Simulations We generate data with two views, with three dimensions in each view. The pairwise dependencies for each view, with different dependency structures, is shown in Fig. 5. For mixed datasets we generate two datasets, one with continuous marginals (gamma, normal and exponential) in each view and one with mixed marginals (gamma, negative binomial and Poisson) in each view. Complete parameters of the simulations are detailed in “Appendix 1”.
Results Figure 6 shows the proportion of times, out of 25 runs, when algorithms Ext-Vine-MVC and GC-MVC obtain a specific number of clusters.
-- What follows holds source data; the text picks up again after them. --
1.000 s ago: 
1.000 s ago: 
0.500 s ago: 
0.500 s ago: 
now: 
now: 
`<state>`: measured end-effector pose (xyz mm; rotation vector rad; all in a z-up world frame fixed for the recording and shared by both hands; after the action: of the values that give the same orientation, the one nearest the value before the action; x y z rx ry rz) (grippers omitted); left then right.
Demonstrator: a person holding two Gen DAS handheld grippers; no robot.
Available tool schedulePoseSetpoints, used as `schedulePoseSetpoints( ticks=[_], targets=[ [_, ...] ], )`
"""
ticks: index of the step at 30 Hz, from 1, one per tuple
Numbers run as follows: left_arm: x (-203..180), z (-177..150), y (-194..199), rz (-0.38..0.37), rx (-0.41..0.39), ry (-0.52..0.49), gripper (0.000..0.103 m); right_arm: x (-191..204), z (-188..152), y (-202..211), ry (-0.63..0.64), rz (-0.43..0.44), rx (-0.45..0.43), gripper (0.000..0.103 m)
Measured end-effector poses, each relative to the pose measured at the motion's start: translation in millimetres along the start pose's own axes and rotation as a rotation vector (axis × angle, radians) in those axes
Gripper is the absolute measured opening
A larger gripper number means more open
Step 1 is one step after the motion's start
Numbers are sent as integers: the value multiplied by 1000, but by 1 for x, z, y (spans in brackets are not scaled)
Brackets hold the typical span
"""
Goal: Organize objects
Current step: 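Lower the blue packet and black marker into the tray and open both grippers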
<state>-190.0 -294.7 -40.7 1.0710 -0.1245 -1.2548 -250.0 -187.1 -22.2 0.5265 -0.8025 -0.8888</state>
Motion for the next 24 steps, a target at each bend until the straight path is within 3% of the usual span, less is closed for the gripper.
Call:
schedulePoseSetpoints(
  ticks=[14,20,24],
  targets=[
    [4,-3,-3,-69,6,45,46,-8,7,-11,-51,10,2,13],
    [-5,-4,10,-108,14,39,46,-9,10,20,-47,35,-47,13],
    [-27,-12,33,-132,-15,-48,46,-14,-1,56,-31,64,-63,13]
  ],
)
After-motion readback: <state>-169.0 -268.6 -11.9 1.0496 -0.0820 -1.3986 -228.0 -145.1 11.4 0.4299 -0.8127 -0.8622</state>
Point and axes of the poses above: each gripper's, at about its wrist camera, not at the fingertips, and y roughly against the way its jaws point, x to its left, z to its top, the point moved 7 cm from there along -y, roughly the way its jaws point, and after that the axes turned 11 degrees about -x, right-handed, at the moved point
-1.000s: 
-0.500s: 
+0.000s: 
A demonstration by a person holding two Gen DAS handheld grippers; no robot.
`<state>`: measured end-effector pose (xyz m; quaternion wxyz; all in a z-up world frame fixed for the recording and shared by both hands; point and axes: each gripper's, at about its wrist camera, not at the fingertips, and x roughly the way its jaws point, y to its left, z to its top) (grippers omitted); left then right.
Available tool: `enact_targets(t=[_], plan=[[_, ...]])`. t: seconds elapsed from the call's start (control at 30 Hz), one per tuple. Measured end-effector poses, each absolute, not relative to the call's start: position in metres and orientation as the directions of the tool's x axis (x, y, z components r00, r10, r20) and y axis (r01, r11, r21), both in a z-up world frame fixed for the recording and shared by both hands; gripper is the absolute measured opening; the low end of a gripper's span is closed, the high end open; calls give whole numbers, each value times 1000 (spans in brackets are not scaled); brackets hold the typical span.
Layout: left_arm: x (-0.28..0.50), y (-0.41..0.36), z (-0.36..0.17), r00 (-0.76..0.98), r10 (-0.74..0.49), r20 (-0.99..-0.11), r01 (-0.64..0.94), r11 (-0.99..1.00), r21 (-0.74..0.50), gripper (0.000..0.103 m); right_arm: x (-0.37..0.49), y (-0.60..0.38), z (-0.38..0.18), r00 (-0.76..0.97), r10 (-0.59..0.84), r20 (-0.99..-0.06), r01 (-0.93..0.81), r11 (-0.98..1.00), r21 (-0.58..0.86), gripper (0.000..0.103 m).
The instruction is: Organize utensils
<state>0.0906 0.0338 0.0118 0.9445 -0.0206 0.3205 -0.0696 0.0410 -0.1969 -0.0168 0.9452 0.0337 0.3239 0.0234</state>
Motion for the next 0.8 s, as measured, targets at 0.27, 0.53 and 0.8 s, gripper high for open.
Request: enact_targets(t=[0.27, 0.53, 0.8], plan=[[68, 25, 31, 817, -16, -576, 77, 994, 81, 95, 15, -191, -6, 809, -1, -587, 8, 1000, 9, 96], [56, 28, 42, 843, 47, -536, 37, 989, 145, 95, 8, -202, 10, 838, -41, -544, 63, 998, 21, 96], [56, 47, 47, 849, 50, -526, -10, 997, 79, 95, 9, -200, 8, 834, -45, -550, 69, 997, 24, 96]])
We observe that GC-MVC does not infer the right number of clusters (Fig. 6b, d). In the continuous case, our method infers the right number 80% of the times and in the remaining cases, the deviation is not large—it infers 3 instead of 2 (Fig. 6a). In comparison, GC-MVC has to compensate for the model mismatch by increasing the number of clusters. In most cases, the number of clusters inferred is more than 6 (Fig. 6b). In the case of mixed data, the results of Ext-GC-MVC are worse. The inferred number of clusters range from 12 to 16 (Fig. 6d). Ext-Vine-MVC does much better, inferring the right number of clusters in 65% of cases and a low deviation of \(\le 2\) (Fig. 6c). Table 3 shows the clustering performance of Ext-Vine-MVC and GC-MVC for continuous data. Ext-Vine-MVC obtains better clustering performance than the other two methods. Table 4 shows the clustering performance of Ext-Vine-MVC and Ext-GC-MVC for mixed data. Note that Ext-GC–MVC is not able to discriminate between clusters with non-metaGaussian dependencies and hence has worse performance. Best results in both tables are in bold.
Single-View Setting While our focus application is multiview dependency seeking clustering, we also run our algorithm in the special case of single-view setting to demonstrate our algorithm for datasets with more complex dependencies like combination of asymmetric and tail dependencies. We generate data with pairwise tail dependencies and asymmetric dependencies as shown in Fig. 7. In dataset 1 we use gamma, normal and exponential marginals and in dataset 2 we use gamma, negative binomial and Poisson marginals. Note that cluster 1 has asymmetric dependencies and cluster 2 has tail dependencies. We also use additional baselines of Gaussian Mixture Models (GMM) for continuous features and two state-of-the-art methods for mixed data: SCENIC (Plant 2012) and ClustMD (McParland and Gormley 2016).
Figure 8 shows the proportion of times, out of 25 runs, when algorithms Ext-Vine-MVC and GC-MVC obtain a specific number of clusters in the single view setting showing how our model fits the data compared to baseline for data generated from a known number of clusters. In the continuous case, our method infers the right number 80% of the times and in the remaining cases, the deviation is not large (Fig. 8a). GC-MVC has to compensate for the model mismatch by increasing the number of clusters (Fig. 8b). In the case of mixed data, Ext-GC-MVC erroneoulsy infers the number of clusters to be more than 5 in 90% of the cases (Fig. 8d). Ext-Vine-MVC does much better, inferring the right number of clusters in 80% of the cases and the deviation is \(\le 1\) (Fig. 8c). Table 5 shows the performance of Ext-Vine-MVC in comparison with GC-MVC and GMM for dependency seeking clustering on continuous data. Table 6 compares Ext-Vine-MVC versus baselines Ext-GC-MVC, SCENIC and ClustMD. Ext-Vine-MVC is found to consistently outperform the baselines in both continuous and mixed datasets.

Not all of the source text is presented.